Despite the ease, it was only London that reported a lift in candidate numbers across January. This was true of both the temporary and permanent markets.
Pay and salary.
ONS data reveals that the rate of increase in pay has jumped +7.1% in the private sector and +3.3% in the public sector. Employee earnings (including bonuses) have risen +6.4% year on year between August – November last year. This rate of pay growth is among the fastest in the series’ history.
Our colleagues across the country report similar information. In the permanent market, starting salaries continue to climb. Although the rate of inflation continues to be sharp, it was the softest recorded since April 2021. Candidate shortages and the cost of living have pushed up the salaries of new starters.
In the temporary market, there has been an acceleration in the daily rates paid to contract staff. The pace of this growth was steep and well above the series average.

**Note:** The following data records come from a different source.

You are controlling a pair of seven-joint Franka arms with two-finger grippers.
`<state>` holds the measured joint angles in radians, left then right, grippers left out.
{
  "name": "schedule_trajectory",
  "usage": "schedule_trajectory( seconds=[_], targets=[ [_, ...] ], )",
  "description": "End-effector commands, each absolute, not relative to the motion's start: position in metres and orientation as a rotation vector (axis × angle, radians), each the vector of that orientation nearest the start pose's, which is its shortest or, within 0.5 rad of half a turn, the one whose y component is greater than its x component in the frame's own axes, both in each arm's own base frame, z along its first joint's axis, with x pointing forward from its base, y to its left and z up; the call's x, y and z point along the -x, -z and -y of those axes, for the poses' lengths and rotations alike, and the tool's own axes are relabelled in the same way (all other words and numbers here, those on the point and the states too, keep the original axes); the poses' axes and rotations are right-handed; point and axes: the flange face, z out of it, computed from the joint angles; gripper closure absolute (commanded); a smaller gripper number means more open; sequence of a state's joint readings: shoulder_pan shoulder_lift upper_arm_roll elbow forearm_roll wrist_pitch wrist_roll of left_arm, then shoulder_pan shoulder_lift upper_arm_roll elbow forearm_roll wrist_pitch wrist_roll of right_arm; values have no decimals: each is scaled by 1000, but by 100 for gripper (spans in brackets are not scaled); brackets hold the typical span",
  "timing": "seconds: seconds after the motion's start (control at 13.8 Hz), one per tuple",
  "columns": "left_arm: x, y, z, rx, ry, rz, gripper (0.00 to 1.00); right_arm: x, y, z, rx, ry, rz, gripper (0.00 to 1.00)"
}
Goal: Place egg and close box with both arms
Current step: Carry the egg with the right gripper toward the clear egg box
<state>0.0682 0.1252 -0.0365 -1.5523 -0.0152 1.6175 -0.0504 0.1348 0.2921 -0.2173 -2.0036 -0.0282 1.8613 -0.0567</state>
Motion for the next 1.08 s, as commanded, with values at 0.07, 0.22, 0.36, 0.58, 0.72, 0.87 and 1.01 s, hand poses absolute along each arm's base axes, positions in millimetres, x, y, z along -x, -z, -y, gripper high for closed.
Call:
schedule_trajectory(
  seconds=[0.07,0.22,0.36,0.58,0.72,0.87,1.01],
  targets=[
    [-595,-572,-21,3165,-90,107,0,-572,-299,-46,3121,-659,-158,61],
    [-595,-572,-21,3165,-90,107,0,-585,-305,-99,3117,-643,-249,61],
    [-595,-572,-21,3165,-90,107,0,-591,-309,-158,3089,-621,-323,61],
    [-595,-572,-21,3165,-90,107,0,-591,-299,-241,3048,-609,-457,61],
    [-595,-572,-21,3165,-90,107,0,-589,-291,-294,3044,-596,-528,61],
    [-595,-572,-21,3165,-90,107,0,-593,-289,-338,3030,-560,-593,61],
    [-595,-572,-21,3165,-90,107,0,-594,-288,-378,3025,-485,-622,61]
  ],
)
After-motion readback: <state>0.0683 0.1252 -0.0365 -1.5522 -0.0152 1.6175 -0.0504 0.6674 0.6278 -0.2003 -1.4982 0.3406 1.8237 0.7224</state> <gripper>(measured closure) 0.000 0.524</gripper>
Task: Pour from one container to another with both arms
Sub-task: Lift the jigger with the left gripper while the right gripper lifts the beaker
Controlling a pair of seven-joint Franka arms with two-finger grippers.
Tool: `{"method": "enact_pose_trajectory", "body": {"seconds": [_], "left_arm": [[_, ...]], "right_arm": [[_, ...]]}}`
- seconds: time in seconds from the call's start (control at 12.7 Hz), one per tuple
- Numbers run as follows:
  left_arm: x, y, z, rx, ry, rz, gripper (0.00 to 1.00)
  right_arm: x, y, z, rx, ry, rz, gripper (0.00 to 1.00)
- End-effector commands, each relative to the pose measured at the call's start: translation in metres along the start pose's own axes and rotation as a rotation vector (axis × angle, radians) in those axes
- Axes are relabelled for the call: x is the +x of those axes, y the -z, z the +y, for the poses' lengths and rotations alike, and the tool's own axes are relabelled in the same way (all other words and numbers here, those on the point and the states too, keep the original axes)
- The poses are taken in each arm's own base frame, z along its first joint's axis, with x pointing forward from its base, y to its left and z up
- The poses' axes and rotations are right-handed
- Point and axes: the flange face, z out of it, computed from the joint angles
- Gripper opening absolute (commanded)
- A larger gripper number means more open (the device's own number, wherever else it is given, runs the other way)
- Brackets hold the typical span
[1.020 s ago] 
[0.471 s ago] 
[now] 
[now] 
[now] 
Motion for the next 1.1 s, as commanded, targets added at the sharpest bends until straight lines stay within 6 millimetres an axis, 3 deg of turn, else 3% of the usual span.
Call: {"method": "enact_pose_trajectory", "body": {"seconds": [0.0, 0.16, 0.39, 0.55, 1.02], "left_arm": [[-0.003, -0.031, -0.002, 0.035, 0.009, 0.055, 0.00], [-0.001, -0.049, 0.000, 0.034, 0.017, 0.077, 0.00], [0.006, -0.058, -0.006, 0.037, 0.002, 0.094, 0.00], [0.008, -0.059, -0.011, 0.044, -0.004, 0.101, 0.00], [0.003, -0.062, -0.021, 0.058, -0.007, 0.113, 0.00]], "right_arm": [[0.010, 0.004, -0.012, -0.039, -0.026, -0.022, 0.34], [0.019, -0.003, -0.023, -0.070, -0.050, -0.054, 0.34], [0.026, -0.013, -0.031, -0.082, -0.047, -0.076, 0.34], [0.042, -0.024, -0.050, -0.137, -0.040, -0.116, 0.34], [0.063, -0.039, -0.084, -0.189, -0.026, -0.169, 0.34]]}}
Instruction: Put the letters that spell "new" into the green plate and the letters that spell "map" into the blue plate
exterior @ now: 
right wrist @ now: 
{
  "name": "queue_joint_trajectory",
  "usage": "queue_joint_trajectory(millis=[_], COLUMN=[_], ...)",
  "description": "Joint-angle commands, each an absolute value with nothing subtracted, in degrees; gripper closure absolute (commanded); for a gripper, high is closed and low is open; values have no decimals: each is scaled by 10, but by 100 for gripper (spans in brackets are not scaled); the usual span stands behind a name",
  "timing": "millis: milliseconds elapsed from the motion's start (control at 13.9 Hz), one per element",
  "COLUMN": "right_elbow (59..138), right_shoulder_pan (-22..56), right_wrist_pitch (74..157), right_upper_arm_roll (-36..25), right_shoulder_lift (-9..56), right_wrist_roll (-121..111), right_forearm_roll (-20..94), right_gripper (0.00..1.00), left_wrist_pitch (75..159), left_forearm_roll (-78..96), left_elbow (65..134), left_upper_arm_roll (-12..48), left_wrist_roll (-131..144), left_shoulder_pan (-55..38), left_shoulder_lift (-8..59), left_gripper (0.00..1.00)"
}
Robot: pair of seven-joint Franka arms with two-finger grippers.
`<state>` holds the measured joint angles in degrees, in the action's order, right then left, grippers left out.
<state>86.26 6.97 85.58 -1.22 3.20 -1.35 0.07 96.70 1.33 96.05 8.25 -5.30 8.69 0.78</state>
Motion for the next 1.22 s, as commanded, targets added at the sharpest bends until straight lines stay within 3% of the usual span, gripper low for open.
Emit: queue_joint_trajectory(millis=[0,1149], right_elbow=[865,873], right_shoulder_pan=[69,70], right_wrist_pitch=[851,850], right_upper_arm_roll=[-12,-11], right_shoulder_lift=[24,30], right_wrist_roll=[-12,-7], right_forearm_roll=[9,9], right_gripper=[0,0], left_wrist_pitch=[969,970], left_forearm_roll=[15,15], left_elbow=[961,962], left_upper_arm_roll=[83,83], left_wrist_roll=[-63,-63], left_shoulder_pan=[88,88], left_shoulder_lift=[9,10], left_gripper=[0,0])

The Midlands reported the highest rate of inflation, whilst London reported the lowest – perhaps because contract staff in London were more expensive to begin with.
To sum up.
To sum up, we begin 2023 much the same as we ended 2022. Double-digit inflation, rising costs and economic turbulence are taking their toll on both employer and candidate decision-making.
Vacancy levels remain high and the hiring intention, especially for contract staff remains strong.
The trends across the country continue to ease, and while these are still far from average series readings, the main KPIs seem to be levelling off.